Kensington research shows that 46% of intermediaries say capping Capital Gains Tax at 28% is the most important measure to reduce impact on buy-to-let.
George Osborne, Chancellor of the Exchequer announced that higher rate tax payers will pay a flat rate of 28% on capital gains in this afternoon’s emergency budget from midnight tonight. Lower rate tax payers will pay a flat rate of 18%, representing no change from the current status quo.
Kensington says that mortgage intermediaries have said capping CGT at a rate lower than income tax is the most important measure the government could have taken to reduce the impact that higher CGT rates might have on buy-to-let.

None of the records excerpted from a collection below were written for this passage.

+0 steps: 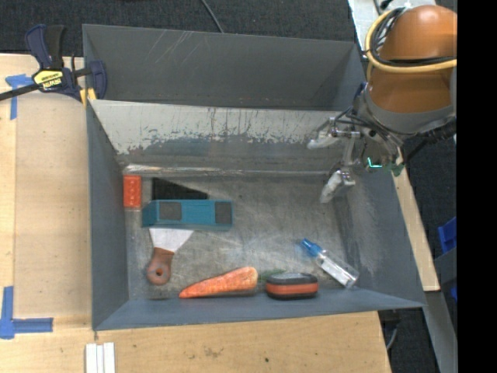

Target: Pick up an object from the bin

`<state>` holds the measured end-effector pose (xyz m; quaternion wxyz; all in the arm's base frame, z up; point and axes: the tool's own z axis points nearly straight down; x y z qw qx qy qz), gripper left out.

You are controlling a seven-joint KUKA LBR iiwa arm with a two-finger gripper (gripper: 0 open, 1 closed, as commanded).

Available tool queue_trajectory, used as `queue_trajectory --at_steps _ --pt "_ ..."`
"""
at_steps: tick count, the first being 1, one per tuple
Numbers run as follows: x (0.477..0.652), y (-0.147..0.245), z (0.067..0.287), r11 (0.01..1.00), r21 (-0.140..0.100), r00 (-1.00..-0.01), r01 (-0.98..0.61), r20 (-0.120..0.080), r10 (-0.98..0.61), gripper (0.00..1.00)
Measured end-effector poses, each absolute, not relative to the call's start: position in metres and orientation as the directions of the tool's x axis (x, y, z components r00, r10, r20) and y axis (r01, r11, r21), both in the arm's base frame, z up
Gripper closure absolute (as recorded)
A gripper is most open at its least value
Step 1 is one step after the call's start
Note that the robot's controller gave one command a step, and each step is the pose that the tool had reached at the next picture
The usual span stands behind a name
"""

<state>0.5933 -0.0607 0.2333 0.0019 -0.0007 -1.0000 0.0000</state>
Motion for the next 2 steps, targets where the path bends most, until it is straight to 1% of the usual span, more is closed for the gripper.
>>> queue_trajectory --at_steps 1,2 --pt "0.595 -0.061 0.238 1.000 -0.001 -1.000 0.001 -0.004 0.000 0.00" --pt "0.554 -0.067 0.190 0.999 -0.001 -0.999 -0.036 -0.010 -0.036 0.00"
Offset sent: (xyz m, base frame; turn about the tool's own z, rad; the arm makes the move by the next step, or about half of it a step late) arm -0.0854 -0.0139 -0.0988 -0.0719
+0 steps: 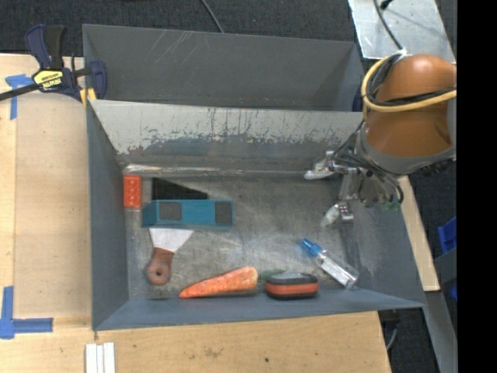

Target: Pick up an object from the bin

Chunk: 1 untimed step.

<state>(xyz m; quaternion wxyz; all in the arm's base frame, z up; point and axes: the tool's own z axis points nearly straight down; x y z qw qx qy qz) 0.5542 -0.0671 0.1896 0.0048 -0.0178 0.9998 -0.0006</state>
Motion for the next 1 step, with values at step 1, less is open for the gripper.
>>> queue_trajectory --at_steps 1 --pt "0.5366 -0.0679 0.1617 0.978 0.001 -0.978 -0.208 0.003 -0.208 0.00"
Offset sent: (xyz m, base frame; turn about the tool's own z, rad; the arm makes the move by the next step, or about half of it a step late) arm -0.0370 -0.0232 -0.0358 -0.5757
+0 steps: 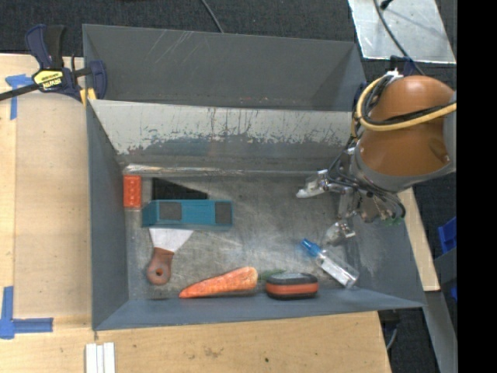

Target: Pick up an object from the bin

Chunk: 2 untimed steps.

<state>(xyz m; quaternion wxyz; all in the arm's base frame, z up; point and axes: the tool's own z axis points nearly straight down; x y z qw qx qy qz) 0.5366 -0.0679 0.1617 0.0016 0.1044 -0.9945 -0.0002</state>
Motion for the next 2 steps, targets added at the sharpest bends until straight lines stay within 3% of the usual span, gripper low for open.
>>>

The report also said a further 41% of mortgage brokers called for the introduction of taper relief – an option that Osborne acknowledged in his speech but rejected because of the cost and complexity involved.

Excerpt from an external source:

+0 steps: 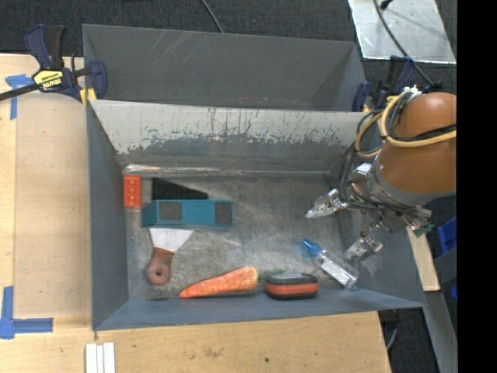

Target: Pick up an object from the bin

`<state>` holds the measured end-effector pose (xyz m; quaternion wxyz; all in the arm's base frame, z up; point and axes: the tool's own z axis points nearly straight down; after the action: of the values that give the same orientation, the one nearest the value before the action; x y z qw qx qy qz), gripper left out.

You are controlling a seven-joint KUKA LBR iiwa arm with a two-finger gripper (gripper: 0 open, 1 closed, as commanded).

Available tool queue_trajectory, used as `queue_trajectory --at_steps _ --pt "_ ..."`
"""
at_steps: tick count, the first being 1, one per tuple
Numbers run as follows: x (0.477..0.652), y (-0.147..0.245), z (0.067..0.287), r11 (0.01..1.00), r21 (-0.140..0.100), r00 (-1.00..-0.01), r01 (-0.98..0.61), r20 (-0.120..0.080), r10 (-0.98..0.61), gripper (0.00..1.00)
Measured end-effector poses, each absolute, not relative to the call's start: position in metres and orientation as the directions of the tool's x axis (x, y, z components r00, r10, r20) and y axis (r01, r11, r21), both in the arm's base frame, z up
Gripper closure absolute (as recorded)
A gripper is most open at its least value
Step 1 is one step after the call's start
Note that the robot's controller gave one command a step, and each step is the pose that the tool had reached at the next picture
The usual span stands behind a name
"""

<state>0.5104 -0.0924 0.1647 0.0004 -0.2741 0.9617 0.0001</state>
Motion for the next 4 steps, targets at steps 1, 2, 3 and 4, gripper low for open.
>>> queue_trajectory --at_steps 1,2,3,4 --pt "0.506 -0.103 0.166 0.938 0.000 -0.938 -0.346 0.000 -0.346 0.00" --pt "0.499 -0.094 0.082 0.737 -0.024 -0.737 -0.675 -0.033 -0.675 1.00" --pt "0.499 -0.094 0.082 0.737 -0.024 -0.736 -0.676 -0.033 -0.676 1.00" --pt "0.531 -0.114 0.153 0.730 -0.011 -0.730 -0.683 -0.009 -0.683 0.00"
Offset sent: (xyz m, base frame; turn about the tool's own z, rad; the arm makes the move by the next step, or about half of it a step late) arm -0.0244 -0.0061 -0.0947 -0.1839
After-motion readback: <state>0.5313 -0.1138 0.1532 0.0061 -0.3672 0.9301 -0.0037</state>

Just 6% believed he should treat buy-to-let investments as business assets and only 4% thought the best option was to introduce increased CGT rates gradually over a number of years.

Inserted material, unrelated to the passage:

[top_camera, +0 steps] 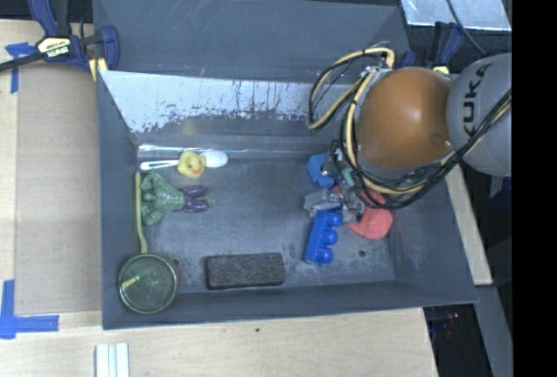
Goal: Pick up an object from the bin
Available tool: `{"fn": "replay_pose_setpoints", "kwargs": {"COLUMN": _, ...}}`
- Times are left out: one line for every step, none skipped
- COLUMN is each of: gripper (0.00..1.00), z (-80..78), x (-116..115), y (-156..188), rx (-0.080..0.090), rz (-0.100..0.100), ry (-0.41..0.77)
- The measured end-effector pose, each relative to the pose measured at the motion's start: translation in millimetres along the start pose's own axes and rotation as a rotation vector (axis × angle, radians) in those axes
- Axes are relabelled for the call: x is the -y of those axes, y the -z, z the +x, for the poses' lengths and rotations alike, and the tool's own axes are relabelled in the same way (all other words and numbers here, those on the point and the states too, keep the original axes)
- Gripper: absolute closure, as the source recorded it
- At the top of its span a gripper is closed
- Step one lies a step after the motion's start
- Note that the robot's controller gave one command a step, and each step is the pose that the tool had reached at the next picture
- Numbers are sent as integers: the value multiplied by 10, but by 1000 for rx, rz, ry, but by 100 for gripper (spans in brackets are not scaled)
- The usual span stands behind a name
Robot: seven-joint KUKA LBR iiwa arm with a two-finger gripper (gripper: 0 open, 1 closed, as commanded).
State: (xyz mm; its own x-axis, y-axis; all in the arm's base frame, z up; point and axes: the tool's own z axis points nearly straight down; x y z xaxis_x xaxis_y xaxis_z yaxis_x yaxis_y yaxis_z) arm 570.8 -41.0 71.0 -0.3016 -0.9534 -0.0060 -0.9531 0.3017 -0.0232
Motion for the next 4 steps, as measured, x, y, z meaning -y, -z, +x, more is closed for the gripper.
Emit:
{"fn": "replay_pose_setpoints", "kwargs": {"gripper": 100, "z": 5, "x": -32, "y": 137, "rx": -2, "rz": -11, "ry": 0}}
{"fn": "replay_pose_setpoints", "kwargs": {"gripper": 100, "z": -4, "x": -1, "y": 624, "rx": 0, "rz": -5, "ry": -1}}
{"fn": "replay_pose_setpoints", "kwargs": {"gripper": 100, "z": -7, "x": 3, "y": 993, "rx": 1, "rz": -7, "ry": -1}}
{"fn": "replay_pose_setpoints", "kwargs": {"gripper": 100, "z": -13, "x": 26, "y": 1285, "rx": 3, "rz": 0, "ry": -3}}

Earlier this month Kensington released research saying that nearly two thirds of people living in privately rented accommodation are unlikely to buy their own home by 2015.
Charles Morley, head of sales and product development at Kensington, said: “Our research suggests that the route chosen by Osborne is the most popular of those options among mortgage intermediaries and we are confident that today’s announcement will have minimal, if any, lasting impact on the buy-to-let market.”
“This is important because, with a growing population and difficult outlook for first-time buyers the strain on the private rental sector will only increase and we need to encourage landlords to build and maintain portfolios for the long term so that tenants continue to have a choice of good quality, affordable rental accommodation to meet their housing requirements.”